→ **COLLECTED DATA**:
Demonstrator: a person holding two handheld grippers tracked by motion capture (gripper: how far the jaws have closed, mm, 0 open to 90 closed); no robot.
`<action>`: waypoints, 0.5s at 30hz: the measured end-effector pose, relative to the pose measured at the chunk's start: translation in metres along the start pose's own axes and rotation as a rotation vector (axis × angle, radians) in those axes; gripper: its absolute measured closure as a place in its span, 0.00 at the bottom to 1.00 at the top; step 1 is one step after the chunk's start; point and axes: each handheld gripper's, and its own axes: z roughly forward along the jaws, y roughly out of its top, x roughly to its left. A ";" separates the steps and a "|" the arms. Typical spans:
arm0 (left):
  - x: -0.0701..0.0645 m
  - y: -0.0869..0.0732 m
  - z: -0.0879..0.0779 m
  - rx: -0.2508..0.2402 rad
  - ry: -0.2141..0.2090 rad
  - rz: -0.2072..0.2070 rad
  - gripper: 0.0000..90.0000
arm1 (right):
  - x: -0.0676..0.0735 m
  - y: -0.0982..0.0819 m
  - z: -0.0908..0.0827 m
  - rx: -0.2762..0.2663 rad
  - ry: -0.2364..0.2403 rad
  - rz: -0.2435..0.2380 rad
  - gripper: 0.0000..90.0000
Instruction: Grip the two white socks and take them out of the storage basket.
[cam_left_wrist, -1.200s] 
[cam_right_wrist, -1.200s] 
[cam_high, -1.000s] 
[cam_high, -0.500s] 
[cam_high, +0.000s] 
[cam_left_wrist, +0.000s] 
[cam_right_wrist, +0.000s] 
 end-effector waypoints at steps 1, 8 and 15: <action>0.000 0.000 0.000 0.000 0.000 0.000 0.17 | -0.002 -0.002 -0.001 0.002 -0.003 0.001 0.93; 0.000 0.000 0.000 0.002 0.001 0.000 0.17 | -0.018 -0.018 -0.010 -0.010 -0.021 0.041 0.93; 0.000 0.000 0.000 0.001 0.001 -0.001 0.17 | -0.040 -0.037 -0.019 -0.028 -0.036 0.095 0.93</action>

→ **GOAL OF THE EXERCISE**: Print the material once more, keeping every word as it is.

→ **SOLUTION TO THE PROBLEM**:
Demonstrator: a person holding two handheld grippers tracked by motion capture (gripper: how far the jaws have closed, mm, 0 open to 90 closed); no robot.
`<action>`: waypoints, 0.5s at 30hz: the measured end-effector pose, relative to the pose measured at the chunk's start: translation in metres along the start pose's own axes and rotation as a rotation vector (axis × angle, radians) in those axes; gripper: its absolute measured closure as a place in its span, 0.00 at the bottom to 1.00 at the top; step 1 is one step after the chunk's start; point and axes: each handheld gripper's, and its own axes: z roughly forward along the jaws, y roughly out of its top, x roughly to its left. A ";" separates the steps and a "|" the arms. Typical spans:
arm0 (left):
  - x: -0.0701..0.0645 m
  - y: -0.0869..0.0732 m
  - z: -0.0879..0.0779 m
  - rx: -0.2508..0.2402 rad
  - ry: -0.2141..0.2090 rad
  - rz: -0.2072..0.2070 rad
  - gripper: 0.0000..90.0000
arm1 (right):
  - x: -0.0676..0.0735 m
  - y: -0.0982..0.0819 m
  - z: -0.0908..0.0827 m
  - rx: -0.2762..0.2663 rad
  - ry: -0.2364..0.2403 rad
  - rz: -0.2435..0.2380 rad
  - gripper: 0.0000..90.0000
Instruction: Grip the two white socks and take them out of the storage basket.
[cam_left_wrist, -1.200s] 
[cam_right_wrist, -1.200s] 
[cam_high, -1.000s] 
[cam_high, -0.500s] 
[cam_high, +0.000s] 
[cam_left_wrist, +0.000s] 
[cam_right_wrist, +0.000s] 
 end-effector waypoints at steps 1, 8 and 15: <action>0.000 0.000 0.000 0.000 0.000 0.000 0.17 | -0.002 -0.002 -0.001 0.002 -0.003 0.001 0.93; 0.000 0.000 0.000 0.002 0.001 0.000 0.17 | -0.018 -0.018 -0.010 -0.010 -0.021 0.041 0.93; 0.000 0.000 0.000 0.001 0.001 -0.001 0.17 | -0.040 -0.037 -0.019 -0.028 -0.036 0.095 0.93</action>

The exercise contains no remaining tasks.